The first sure-fire way to improve your legal writing is to strive to use an active rather than a passive voice.  It's ironic that I spent several (ok 6, but who's counting) years getting a degree in Literature-Writing from a really solid university, but it wasn't until I was a staff member on Law Review that I truly began to understand the importance of active voice.  If you missed the special torture that is editing a legal journal, or were otherwise never trained to write in active versus passive voice, I'll provide a very easy example to illustrate the difference.  Using passive voice, a lawyer might construct a sentence that reads: A man, woman and two children were shot by the defendant.  Contrast that sentence with one written using active voice: The defendant shot a man, woman and two children.

See? Simplest thing in the world.  But, even those of us who generally strive to use active voice occasionally fall into passive voice.  The key is to recognize when you're doing it and decide whether the sentence you've created could be improved by changing the voice.

The second way to immediately improve your legal writing is equally simple.  Pare back the number of words you use to say what you're trying to say.  This was something my mentor taught me when I was a baby lawyer and I've generally tried to adhere to the principle, at least when writing to a court or opposing counsel.  Basically, every word in any sentence should be necessary.  Nothing extraneous.  This will automatically take care of the tendency to include "herein" and other pointless words.  It also forces the writer, you, to think about what you're trying to say and how to say it in the clearest way possible.  Judges and clerks appreciate clarity.
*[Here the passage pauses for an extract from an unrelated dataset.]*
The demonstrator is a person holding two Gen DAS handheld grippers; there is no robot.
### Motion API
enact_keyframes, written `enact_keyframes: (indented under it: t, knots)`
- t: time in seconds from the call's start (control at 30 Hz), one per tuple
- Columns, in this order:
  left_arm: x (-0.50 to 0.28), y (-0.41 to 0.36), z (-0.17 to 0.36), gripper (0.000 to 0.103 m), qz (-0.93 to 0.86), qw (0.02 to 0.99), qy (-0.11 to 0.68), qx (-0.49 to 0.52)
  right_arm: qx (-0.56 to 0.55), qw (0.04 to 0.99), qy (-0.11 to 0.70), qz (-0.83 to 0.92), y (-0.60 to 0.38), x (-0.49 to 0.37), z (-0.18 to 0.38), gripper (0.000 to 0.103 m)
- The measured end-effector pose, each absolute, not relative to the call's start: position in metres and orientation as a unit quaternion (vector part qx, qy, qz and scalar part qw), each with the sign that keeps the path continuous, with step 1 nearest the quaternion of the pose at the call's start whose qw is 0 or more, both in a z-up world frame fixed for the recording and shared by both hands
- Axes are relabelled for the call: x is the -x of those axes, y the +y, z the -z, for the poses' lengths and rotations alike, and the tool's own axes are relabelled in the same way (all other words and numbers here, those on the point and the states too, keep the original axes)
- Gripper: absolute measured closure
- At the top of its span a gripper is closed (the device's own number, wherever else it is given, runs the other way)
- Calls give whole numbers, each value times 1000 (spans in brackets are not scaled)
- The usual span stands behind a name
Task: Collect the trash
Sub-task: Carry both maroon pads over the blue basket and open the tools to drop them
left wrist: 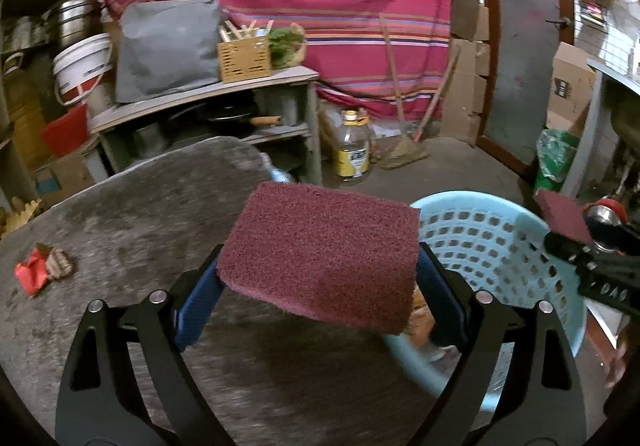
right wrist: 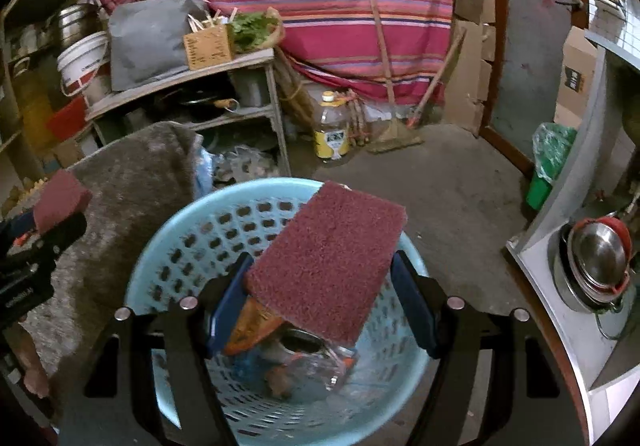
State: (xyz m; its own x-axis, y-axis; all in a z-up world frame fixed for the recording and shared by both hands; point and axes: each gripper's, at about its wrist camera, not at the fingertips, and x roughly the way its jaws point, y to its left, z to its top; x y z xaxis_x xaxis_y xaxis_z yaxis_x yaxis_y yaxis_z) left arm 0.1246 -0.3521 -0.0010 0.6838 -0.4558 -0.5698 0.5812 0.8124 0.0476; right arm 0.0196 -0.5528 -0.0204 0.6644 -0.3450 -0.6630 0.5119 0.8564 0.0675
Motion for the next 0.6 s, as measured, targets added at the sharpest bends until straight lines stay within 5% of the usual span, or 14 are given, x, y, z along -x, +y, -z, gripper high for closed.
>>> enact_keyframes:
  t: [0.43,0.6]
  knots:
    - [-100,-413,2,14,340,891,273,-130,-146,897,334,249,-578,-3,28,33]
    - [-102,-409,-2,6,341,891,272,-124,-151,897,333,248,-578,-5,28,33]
Now.  This second "way to immediately improve your legal writing" is not a rule.  It's just an approach.  And, it's an approach I freely disregard when I want to emphasize something through repetition or diction (word choice).  Hell, I often write entire paragraphs in the passive voice  and include a lot of extra words.  But, when I do it, I do it purposely, usually for effect.  Otherwise, I strive to write clean, spare, Hemingway-like sentences, in the active voice, as free as possible of legalese.*  (*Ok, I'll admit an affinity for ancient latin phrases like sua sponte, ab initio, inter alia.  I know that writers who know what they're talking about, as opposed to armchair poseurs (who me?), have zero tolerance latin phrases.  If I give in to the urge to use them in an early draft, I almost always delete them.)

There.  If you struggle with your legal writing, try these two suggestions.  I guarantee you'll see results.